De notre correspondante
à New York
Selon le Dr David Prezant, médecin-chef du New York City Fire Department et principal investigateur de l'étude publiée cette semaine dans le « New England Journal of Medicine », les résultats confirment clairement que bon nombre des 11 000 pompiers qui ont porté secours au WTC ont été exposés à un nuage massif de poussières toxiques. La zone, sinistrée pendant des semaines, a continué de brûler, dégageant un air toxique et nauséabond.
Dans cette atmosphère, les pompiers, les policiers, les auxiliaires médicaux et les volontaires ont dû uvrer, le plus souvent sans masque protecteur. Quels ont été les effets sur leur santé ? On a parlé de toux et de dyspnée persistantes.
Une étude, conduite auprès des pompiers de New York, confirme et précise l'atteinte respiratoire qui a pu résulter d'une exposition précoce et intense sur les lieux de l'attentat.
Quatre niveaux d'exposition
Sur les 11 336 pompiers de New York, 343 (3 %) sont morts. Prezant (Montefiore Medical Center, Bronx) et coll. ont classé les survivants selon quatre niveaux d'exposition :
- élevé si le pompier était présent pendant la chute des tours ;
- modéré s'il est arrivé au cours des deux premiers jours ;
- faible s'il n'est arrivé qu'entre le troisième et le septième jour ;
- nul s'il n'est arrivé que deux semaines après.
Ils ont examiné combien de pompiers ont souffert de la « toux du World Trade Center », un syndrome qu'ils ont défini comme « une toux persistante accompagnée de symptômes respiratoires suffisamment sévères pour nécessiter un congé de maladie pendant au moins 4 semaines ».
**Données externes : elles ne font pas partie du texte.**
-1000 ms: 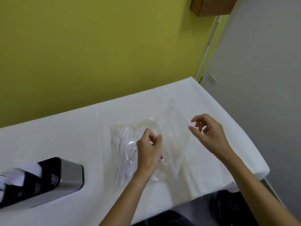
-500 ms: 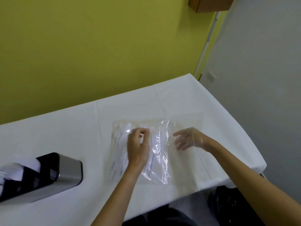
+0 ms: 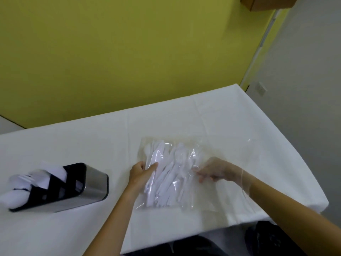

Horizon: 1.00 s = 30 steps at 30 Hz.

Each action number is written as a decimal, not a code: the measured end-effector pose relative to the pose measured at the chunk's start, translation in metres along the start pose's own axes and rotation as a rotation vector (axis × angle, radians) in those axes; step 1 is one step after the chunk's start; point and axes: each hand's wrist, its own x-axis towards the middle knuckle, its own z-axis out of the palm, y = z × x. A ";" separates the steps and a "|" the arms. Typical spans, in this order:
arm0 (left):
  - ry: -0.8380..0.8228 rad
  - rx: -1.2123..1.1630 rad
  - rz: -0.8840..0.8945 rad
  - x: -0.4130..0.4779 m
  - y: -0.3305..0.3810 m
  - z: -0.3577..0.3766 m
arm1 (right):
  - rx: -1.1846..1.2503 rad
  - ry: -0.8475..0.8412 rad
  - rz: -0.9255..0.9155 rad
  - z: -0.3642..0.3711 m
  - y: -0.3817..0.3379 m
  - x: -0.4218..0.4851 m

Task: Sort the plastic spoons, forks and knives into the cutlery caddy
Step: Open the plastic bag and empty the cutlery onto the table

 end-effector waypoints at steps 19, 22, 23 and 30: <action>-0.243 -0.181 0.234 0.002 0.033 -0.049 | 1.029 -0.496 -0.205 0.035 -0.010 -0.009; -0.213 -0.205 0.228 0.002 0.029 -0.051 | 0.954 -0.408 -0.239 0.036 -0.018 -0.009; -0.193 -0.202 0.229 0.004 0.027 -0.053 | 0.909 -0.356 -0.259 0.037 -0.018 -0.007; -0.084 -0.169 0.231 -0.003 0.010 -0.051 | 1.110 -0.271 -0.182 0.034 -0.019 0.004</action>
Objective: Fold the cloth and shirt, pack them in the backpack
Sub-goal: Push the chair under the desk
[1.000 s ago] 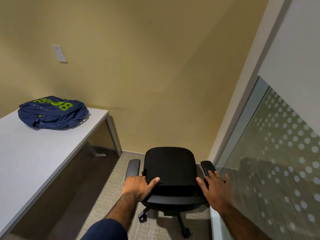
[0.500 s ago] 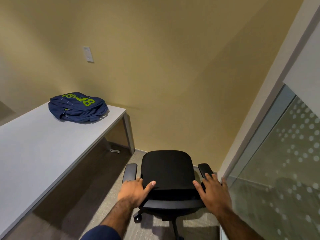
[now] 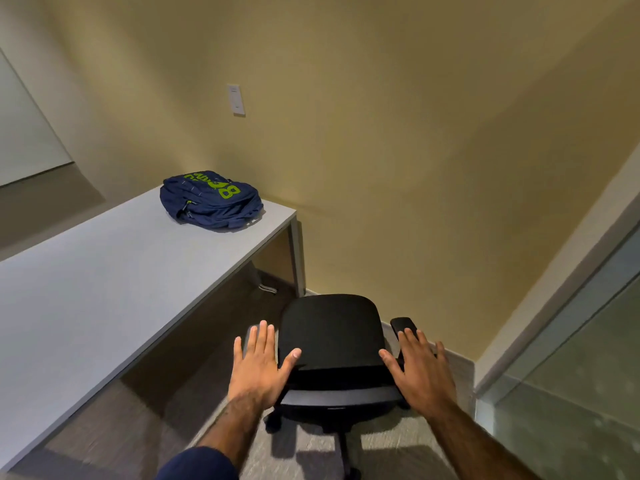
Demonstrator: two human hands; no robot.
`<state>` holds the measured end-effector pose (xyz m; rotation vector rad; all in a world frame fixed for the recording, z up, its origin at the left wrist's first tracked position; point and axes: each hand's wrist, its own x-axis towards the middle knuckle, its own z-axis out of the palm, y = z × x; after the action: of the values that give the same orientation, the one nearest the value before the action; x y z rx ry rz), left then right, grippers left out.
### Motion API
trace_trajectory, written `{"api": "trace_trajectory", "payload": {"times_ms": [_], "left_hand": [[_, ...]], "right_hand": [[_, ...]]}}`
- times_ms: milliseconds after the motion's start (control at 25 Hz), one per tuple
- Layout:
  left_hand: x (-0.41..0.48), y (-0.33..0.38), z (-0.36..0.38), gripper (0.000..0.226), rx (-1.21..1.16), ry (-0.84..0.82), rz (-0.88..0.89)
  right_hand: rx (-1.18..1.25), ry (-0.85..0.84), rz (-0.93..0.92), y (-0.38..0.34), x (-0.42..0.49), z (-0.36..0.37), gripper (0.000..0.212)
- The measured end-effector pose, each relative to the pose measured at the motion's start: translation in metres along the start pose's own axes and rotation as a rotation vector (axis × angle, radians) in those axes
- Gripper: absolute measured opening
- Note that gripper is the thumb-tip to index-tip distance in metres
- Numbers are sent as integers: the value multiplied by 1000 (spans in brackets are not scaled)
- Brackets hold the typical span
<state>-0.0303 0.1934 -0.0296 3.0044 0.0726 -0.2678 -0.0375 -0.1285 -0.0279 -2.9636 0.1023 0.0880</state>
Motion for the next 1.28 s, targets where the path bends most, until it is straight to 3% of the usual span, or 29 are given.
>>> {"api": "trace_trajectory", "payload": {"times_ms": [720, 960, 1280], "left_hand": [[44, -63, -10, 96, -73, 61, -224], [71, -80, -21, 98, -119, 91, -272], [104, -106, -34, 103, -140, 99, -339]], "right_hand": [[-41, -31, -230, -76, 110, 14, 90], [-80, -26, -279, -104, 163, 18, 111], [-76, -52, -351, -144, 216, 21, 109]]}}
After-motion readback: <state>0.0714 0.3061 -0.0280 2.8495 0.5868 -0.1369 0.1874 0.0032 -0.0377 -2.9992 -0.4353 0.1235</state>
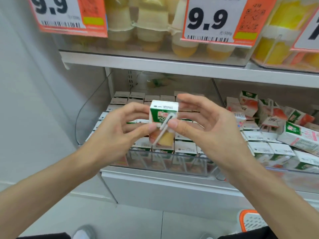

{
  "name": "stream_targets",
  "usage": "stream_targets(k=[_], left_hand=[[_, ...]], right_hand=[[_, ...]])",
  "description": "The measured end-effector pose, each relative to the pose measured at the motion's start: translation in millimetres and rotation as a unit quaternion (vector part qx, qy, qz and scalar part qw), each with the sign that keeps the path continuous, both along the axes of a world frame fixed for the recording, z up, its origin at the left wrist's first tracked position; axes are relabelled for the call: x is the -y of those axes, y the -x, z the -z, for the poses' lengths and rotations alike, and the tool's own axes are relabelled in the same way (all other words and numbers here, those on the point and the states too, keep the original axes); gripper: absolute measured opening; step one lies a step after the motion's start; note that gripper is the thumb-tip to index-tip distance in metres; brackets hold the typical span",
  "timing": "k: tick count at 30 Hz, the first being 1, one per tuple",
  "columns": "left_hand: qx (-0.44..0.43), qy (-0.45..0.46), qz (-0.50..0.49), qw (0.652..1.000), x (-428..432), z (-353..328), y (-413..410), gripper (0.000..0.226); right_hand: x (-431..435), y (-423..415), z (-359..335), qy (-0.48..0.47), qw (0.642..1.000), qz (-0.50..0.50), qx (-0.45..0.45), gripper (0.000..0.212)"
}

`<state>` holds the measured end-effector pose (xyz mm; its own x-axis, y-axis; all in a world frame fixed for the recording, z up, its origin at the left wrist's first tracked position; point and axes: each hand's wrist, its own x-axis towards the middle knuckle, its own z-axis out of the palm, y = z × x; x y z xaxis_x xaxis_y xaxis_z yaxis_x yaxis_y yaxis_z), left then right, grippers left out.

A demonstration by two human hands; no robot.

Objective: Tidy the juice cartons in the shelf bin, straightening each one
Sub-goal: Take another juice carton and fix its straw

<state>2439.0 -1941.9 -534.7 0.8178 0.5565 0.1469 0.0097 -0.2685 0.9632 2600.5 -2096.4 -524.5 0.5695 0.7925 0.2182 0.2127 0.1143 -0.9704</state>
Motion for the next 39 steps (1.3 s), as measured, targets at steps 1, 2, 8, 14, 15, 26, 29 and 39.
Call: stream_targets(k=[1, 2, 8, 14, 15, 26, 29, 39], left_hand=[[0.001, 0.017, -0.012, 1.0, -1.5, -0.2, 5.2, 0.035], [0.003, 0.03, -0.022, 0.999, -3.4, 0.9, 9.7, 0.036], [-0.001, 0.097, -0.047, 0.994, -9.1, 4.2, 22.9, 0.036], [-0.02, 0.108, -0.033, 0.993, -14.7, 6.9, 24.7, 0.034], [-0.021, 0.114, -0.029, 0.993, -15.2, 7.3, 23.9, 0.034], [-0.02, 0.181, 0.061, 0.981, -5.5, 8.0, 13.5, 0.042], [-0.032, 0.177, 0.102, 0.978, -2.8, 11.3, 12.3, 0.044], [-0.018, 0.218, 0.057, 0.974, -3.7, 8.0, 12.1, 0.038]], right_hand=[[-4.0, 2.2, 2.3, 0.016, 1.0, -0.004, -0.004, 0.051], [-8.1, 4.4, 5.2, 0.033, 0.999, -0.004, -0.002, 0.047], [-20.1, 13.7, 12.2, 0.063, 0.997, -0.002, -0.05, 0.026], [-24.8, 17.2, 15.6, 0.056, 0.992, -0.001, -0.109, 0.018], [-24.6, 17.7, 15.9, 0.053, 0.992, 0.001, -0.117, 0.017], [-20.9, 16.3, 17.4, 0.044, 0.985, -0.001, -0.165, 0.012], [-20.0, 16.1, 18.5, 0.05, 0.985, 0.01, -0.165, 0.009], [-24.7, 16.9, 23.0, 0.103, 0.993, 0.041, -0.036, 0.007]])
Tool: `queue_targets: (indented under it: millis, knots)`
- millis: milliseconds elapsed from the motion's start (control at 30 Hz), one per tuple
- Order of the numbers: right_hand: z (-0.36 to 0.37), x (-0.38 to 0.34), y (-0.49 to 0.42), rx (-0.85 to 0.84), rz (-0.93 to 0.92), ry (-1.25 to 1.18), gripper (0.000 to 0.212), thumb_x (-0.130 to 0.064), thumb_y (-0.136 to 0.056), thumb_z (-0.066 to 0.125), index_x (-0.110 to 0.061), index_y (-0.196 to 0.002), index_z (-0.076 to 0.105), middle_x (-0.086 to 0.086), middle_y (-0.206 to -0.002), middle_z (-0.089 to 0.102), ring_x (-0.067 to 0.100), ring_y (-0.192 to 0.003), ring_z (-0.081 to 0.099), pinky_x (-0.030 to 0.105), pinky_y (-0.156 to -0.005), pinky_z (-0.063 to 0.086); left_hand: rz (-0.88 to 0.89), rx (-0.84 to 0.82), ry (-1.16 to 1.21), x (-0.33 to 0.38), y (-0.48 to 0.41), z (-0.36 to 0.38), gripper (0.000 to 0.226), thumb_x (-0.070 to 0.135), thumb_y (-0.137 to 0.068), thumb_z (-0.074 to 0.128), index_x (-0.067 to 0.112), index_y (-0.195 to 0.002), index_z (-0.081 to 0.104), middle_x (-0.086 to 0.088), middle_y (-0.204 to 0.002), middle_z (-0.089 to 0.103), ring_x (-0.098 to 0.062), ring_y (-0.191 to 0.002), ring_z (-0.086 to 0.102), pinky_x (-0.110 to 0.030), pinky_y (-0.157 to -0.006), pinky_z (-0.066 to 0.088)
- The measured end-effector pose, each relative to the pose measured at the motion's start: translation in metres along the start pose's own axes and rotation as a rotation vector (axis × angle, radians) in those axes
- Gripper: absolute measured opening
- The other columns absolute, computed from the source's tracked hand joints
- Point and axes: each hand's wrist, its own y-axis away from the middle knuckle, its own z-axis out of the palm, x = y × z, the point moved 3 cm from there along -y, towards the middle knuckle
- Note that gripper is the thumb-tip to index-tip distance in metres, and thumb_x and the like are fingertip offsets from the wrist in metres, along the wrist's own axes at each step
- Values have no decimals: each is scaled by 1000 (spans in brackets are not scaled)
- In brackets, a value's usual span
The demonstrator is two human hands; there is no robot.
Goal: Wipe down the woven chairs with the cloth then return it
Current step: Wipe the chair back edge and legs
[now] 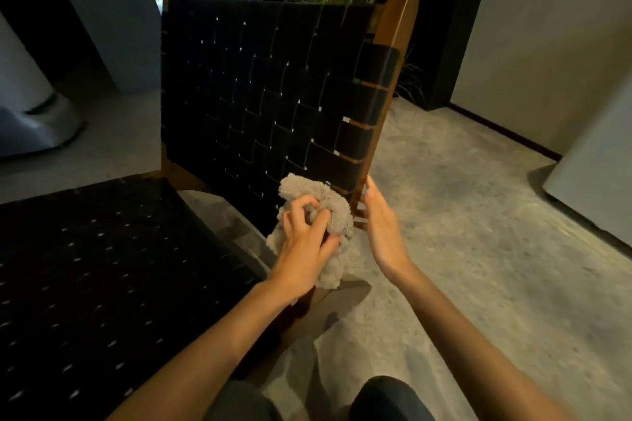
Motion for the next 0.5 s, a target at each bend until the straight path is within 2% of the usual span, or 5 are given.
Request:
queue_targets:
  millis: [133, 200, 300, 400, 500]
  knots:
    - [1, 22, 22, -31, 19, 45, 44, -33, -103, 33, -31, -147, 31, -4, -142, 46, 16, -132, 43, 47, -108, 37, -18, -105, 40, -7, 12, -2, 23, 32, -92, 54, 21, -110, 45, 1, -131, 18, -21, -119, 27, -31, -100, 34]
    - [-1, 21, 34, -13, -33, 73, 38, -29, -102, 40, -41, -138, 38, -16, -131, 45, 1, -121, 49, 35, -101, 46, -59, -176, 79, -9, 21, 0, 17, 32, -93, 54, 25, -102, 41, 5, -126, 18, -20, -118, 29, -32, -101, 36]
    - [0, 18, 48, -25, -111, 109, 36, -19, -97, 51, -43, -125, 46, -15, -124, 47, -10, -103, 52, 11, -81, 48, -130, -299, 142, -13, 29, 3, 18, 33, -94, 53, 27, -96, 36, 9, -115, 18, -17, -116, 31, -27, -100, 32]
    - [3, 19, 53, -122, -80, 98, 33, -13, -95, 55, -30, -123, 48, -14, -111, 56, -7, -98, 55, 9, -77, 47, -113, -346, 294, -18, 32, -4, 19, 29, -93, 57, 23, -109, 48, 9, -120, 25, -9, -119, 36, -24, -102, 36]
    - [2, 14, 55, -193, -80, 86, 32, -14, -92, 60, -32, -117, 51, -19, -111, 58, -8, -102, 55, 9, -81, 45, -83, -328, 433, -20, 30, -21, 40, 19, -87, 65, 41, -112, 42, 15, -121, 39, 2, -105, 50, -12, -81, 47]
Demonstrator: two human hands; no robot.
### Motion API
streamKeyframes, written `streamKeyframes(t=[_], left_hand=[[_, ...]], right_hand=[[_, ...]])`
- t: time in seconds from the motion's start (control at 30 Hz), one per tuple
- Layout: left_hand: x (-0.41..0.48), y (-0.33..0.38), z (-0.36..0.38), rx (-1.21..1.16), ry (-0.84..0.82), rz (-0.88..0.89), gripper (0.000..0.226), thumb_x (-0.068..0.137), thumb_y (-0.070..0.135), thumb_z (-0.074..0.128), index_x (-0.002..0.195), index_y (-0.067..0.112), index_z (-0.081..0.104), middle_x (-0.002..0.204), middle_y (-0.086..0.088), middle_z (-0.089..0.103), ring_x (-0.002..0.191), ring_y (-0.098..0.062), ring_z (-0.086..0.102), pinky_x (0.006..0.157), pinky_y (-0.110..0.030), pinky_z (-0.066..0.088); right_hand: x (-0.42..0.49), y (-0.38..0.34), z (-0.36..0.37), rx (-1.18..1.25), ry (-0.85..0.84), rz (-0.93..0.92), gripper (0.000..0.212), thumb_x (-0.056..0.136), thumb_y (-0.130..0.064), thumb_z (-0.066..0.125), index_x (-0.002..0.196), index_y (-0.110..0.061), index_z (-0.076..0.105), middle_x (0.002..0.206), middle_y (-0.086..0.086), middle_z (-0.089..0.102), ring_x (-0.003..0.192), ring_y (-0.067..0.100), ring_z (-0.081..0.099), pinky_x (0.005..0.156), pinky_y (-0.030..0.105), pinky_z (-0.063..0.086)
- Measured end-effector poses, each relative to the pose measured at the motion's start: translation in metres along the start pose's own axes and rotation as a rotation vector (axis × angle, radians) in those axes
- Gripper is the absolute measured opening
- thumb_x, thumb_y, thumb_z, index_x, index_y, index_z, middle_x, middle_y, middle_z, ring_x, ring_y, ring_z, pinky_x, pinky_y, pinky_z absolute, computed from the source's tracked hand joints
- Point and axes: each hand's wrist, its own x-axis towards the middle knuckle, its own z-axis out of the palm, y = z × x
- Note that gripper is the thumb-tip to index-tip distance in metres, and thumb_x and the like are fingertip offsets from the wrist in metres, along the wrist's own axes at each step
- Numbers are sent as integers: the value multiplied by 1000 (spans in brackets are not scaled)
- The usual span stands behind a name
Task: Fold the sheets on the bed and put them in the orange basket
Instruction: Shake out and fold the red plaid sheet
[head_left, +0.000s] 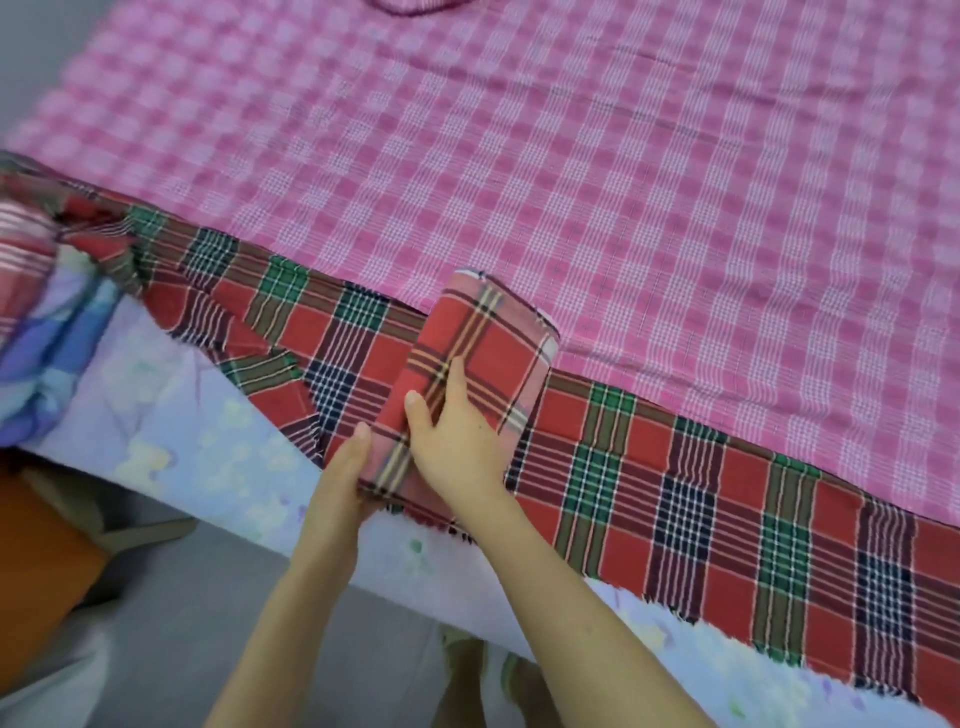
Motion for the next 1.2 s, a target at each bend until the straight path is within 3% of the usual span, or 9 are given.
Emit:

Tous les pompiers atteints de la toux du WTC et un échantillon de ceux non touchés ont été soumis à un questionnaire standard, une spirométrie, un test de réactivité bronchique (test à la métacholine en octobre) et une radio des poumons. Dans le cadre d'un programme de protection respiratoire, la fonction pulmonaire de tous les pompiers avait été testée avant le 11 septembre.
La toux persistante du WTC
Bilan, 332 des pompiers survivants (3 %) ont présenté la toux persistante du WTC et sept mois d'observation. En plus de cette toux, ils avaient une dyspnée (95 %), un reflux gastro-sophagien (85 %) et une congestion nasale (54 %). Les effets respiratoires ont été proportionnels à l'intensité d'exposition.
Pour ceux présents au moment de la chute des tours (n = 1 636), c'est-à-dire fortement exposés, 8 % (n = 128) ont eu la toux du WTC, avec réduction de la capacité vitale et du volume expiratoire maximum-seconde (VEMS) et 23 % une hyper-réactivité bronchique.
Pour ceux arrivés dans les deux jours (n = 6 958), 3 % (n = 187) ont présenté la toux persistante et 8 % une hyperréactivité bronchique. Parmi ceux faiblement exposés (n = 1 320), la toux est survenue dans 1 % des cas (n = 17), aucune hyperréactivité bronchique n'a été relevée. Aucun des pompiers absents dans les deux premières semaines (n = 202) n'a été atteint.
« L'incapacité persistante liée aux expositions respiratoires pendant et après le 11 septembre fournit des leçons importantes pour notre défense civile », déclare dans un éditorial le Dr Paul Scanlon (Mayo Clinic, Rochester, New York). « Des désastres d'une échelle similaire sont possibles dans le futur... il faut se préparer pour des menaces mal définies, comme celles des agents biologiques, des rayonnements et des armes chimiques... Il est important que la profession médicale, conjointement aux services gouvernementaux, se prépare à la meilleure protection possible pour nos citoyens, y compris les secouristes et le personnel médical. »
« New England Journal of Medicine », 12 septembre 2002, pp. 806 et 840.
D'autres affections liées au 11 septembre
En plus de ceux qui restent atteints de troubles respiratoires, 213 autres pompiers et secouristes demeurent encore en arrêt de travail pour des troubles liés au stress, selon un rapport du CDC (Centers for Disease Control and Prevention, Atlanta). Ces troubles ont été multipliés par 17 dans les onze mois suivant l'attentat.
Une autre étude du CDC, publiée lundi, suggère que des centaines de personnes habitant près des tours ont présenté des symptômes persistants incluant des irritations de nez et de gorge. Et des milliers d'autres pourraient avoir souffert de stress post-traumatique.
Enfin, jusqu'à 200 000 enfants new-yorkais pourraient présenter des troubles psychiatriques (anxiété, phobies), selon le New York Psychiatric Institute.